- [DIRECTIONS FOR THIS TASK]
For the material that follows, list every line containing the word "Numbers".

▬▬▬

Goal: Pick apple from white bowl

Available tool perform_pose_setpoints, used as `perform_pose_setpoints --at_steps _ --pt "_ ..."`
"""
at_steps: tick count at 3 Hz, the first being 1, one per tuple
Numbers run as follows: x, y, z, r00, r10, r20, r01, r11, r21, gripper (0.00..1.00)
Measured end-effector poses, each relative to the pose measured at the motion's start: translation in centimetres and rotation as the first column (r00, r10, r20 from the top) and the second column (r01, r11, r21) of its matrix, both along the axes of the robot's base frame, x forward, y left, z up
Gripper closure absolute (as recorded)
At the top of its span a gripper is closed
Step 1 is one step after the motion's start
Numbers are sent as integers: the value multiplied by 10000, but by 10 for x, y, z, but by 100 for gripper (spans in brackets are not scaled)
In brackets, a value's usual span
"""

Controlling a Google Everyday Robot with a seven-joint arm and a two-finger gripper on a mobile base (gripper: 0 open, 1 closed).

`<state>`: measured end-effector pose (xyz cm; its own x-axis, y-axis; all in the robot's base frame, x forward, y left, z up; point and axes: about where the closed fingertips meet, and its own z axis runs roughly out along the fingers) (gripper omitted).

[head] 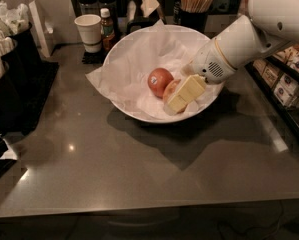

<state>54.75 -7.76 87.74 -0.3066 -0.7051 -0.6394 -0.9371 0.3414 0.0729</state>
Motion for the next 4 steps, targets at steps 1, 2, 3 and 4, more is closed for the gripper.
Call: perform_pose_setpoints --at_steps 1,2,3,4 --pt "0 5 -11 9999 22 -145 -22 10000 -20 13" --pt "-1 8 -18 9999 -138 -52 137 9999 -103 14" --pt "-2 7 -27 9994 -332 84 334 9990 -282 24" --pt "-4 4 -33 9978 -601 267 612 9973 -411 43"
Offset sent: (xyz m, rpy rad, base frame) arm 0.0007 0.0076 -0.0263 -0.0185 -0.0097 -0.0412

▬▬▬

- [WORKED SOLUTION]
Numbers run as follows: x, y, z, r00, r10, r20, r01, r11, r21, gripper (0.00..1.00)
Numbers are sent as integers: the value multiplied by 10000, but by 10 for x, y, z, but by 100 for gripper (spans in brackets are not scaled)

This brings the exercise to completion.